血细胞核型分析方法用于分析染色体异常。淋巴细胞通常不会进行细胞分裂。在存在有丝分裂原时,淋巴细胞受到刺激,DNA 开始复制并进行有丝分裂。48-72 小时后,加入有丝分裂抑制剂,使有丝分裂停止在中期。经过低渗液处理、固定和染色后,可在显微镜下观察染色体,并评价是否存在异常。

步骤

  1. 将约 0.5 mL 的肝素化全血转移到含 10 mL 培养基的玻璃管或塑料管中。
  2. 在 37°C ,5% CO2 的环境中培养 72 小时。
  3. 向每个培养管加入 0.5 µg/mL 的 KaryoMAX Colcemid 溶液(货号:1521201215210040)。
  4. 然后再培养 15–30 分钟。
  5. 将培养物转移到离心管中,500 x g 离心 5 分钟。
  6. 移除上清液,用 5–10 mL 的低渗 0.075M KCl(货号:10575090)重悬细胞。
  7. 在 37°C 下孵育 10–12 分钟。
  8. 500 x g 离心 5 分钟。
  9. 去除上清液,用5–10 mL 新鲜冰冷固定剂(1 份醋酸和 3 份甲醇)。重悬细胞在 4°C 下静置 10 分钟。
  10. 重复步骤 7 和步骤 8。
  11. 500 x g 离心 5 分钟。
  12. 用小体积(0.5–1 mL)的新鲜固定剂重悬细胞,吸取到干净的载玻片上,并让其风干。

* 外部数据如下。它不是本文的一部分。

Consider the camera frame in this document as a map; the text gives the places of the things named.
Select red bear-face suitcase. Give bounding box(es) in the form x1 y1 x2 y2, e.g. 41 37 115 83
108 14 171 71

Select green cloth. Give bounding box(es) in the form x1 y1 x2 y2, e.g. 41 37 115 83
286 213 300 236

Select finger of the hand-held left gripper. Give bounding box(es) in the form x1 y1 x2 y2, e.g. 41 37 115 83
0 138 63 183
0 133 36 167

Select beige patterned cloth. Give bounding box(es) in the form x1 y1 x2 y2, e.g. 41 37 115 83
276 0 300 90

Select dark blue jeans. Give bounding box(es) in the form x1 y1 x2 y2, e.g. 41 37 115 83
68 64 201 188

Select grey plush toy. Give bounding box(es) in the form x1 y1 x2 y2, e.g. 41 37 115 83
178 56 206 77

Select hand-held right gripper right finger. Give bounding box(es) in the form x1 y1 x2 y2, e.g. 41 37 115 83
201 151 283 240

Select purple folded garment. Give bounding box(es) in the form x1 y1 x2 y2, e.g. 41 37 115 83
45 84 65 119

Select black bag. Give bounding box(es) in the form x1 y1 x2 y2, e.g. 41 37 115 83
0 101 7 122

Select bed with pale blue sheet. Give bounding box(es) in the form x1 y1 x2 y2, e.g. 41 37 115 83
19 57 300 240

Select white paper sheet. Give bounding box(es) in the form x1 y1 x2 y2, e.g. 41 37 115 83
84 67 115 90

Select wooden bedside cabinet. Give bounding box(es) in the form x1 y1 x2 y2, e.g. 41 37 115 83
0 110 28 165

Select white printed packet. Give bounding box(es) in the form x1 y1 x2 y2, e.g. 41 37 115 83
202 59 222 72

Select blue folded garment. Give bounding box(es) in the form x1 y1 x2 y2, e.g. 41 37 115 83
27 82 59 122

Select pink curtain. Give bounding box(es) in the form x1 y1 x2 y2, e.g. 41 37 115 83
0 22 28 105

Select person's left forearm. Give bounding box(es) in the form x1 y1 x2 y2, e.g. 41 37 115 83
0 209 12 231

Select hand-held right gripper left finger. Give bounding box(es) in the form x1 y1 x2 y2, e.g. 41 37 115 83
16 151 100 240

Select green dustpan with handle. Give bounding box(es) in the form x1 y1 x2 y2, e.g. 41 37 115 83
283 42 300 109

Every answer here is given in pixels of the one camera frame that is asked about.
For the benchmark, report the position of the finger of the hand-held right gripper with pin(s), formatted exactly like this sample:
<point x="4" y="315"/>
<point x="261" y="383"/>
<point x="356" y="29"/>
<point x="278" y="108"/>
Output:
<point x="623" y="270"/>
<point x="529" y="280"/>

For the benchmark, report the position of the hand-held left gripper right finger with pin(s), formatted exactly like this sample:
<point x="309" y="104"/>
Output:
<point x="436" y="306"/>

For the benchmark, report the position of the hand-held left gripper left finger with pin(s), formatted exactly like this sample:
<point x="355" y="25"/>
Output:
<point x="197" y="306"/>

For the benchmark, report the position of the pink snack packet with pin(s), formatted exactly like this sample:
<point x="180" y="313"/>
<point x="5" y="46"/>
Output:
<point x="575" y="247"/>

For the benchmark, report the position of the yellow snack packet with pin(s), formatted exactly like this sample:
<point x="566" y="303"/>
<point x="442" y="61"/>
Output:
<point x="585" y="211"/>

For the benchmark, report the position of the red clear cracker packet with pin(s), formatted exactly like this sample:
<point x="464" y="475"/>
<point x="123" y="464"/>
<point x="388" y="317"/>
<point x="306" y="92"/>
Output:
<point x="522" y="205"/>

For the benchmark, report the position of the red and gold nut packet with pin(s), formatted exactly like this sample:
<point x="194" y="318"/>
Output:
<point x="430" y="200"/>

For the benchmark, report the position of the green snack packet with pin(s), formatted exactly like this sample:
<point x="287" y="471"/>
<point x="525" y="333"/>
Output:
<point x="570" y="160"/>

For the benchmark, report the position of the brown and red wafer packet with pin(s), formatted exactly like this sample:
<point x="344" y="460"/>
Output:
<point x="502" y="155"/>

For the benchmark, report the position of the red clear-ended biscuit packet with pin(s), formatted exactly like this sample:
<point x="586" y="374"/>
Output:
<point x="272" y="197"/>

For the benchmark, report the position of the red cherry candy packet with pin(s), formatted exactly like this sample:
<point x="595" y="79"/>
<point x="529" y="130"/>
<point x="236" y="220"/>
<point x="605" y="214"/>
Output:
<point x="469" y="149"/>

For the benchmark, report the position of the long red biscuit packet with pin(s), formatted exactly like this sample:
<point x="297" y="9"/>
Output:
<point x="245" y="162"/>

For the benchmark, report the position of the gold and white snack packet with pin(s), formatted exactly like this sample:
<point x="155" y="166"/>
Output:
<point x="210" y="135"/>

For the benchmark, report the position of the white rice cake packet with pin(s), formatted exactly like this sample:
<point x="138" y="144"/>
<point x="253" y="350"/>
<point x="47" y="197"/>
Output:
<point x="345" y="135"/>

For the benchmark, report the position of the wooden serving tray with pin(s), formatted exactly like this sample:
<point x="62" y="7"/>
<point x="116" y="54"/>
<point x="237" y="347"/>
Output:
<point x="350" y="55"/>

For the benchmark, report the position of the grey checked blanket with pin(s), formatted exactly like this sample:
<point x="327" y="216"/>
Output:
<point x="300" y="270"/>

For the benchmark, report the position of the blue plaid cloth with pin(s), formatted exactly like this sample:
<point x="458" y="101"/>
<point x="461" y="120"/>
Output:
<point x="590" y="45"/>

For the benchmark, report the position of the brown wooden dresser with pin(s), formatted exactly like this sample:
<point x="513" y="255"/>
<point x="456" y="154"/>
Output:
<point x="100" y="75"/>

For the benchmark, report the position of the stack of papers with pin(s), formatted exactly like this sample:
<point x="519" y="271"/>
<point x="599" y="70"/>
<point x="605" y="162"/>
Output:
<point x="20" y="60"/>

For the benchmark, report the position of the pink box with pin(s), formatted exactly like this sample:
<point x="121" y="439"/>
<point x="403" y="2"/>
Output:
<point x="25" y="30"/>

在这个阶段,可以用 Orecin 或 Giemsa 进行染色。Giemsa 显带已成为使用最广泛的技术,实现这种染色的最常见方法是使用胰蛋白酶-EDTA (0.5%) 10X(货号:15400054)处理载玻片。

Giemsa 染色

利用酶和染色剂的染色体显带技术对确定正常和异常染色体结构至关重要。

试剂

  1. Gurrs 6.8 缓冲液片剂:(货号:10582013)一片(100 mL、500 mL、1 L)(溶于蒸馏水中)
  2. 0.9% 氯化钠:含 4.5 g NaCl 的 500 mL 蒸馏水
  3. Gurrs Giemsa 染色剂(R66):
    • 向 48.5 Gurrs 6.8 缓冲液加入3.0 mL Giemsa 染色剂(货号:10092013)(除非另有说明)
    • 1 mL 丙酮
    • 在科普林染色缸中混合
  4. 胰蛋白酶 2.5%:
    • 2.5 mL 胰蛋白酶 (10X)(货号: 15090046
    • 49.5 mL 0.9% NaCl
    • 在科普林染色缸中混合

器材

  • 科普林染色缸或较大容器
  • 镊子
  • 盖玻片(24 mm X 50 mm)
  • 5 mL 移液器(货号:170355
  • 1 mL 移液器(货号:170353
  • 50 mL 量筒
  • 50°C 烘箱 

步骤

  1. 6 个科普林染色缸用于显带
    1. 第 1 个染色缸——0.125% 胰蛋白酶/0.9% NaCl 混合物
    2. 第 2 个染色缸—— 0.9% NaCl用于冲洗
    3. 第 3 个染色缸—— 0.9% NaCl用于冲洗
    4. 第 4 个染色缸——与 Gurrs 6.8 缓冲液和丙酮混合的 Gurrs Giemsa 染色剂(R66)
    5. 第 5 个染色缸—— Gurrs 6.8 缓冲液用于冲洗
    6. 第 6 个染色缸—— Gurrs 6.8 缓冲液用于冲洗
  2. 将载玻片放在含胰蛋白酶/NaCl 混合物的第 1 个科普林染色缸中,浸泡一段时间。浸泡时间可能短至10秒,也可能长至2分钟,这取决于所使用的胰蛋白酶的活性。
  3. 胰蛋白酶消化后,取出载玻片,将其依次浸入 0.9% NaCl 冲洗缸中,进行冲洗。
  4. 然后,将载玻片放入含 Gurrs 染色剂和缓冲液的染色缸中 5 分钟。所用染色剂的强度不同,该时间可能有所不同。
  5. 染色后,从染色缸中取出载玻片,将其依次浸入 2 个 Gurrs 缓冲液冲洗缸中,进行冲洗。
  6. 从最后一个染色缸中取出载玻片,风干,然后用 Cytoseal 60 盖玻片盖好。可将载玻片放入烘箱(50°C)中烘干,然后在显微镜下进行细胞中期扫描。

 

仅供科研使用,不可用于诊断目的。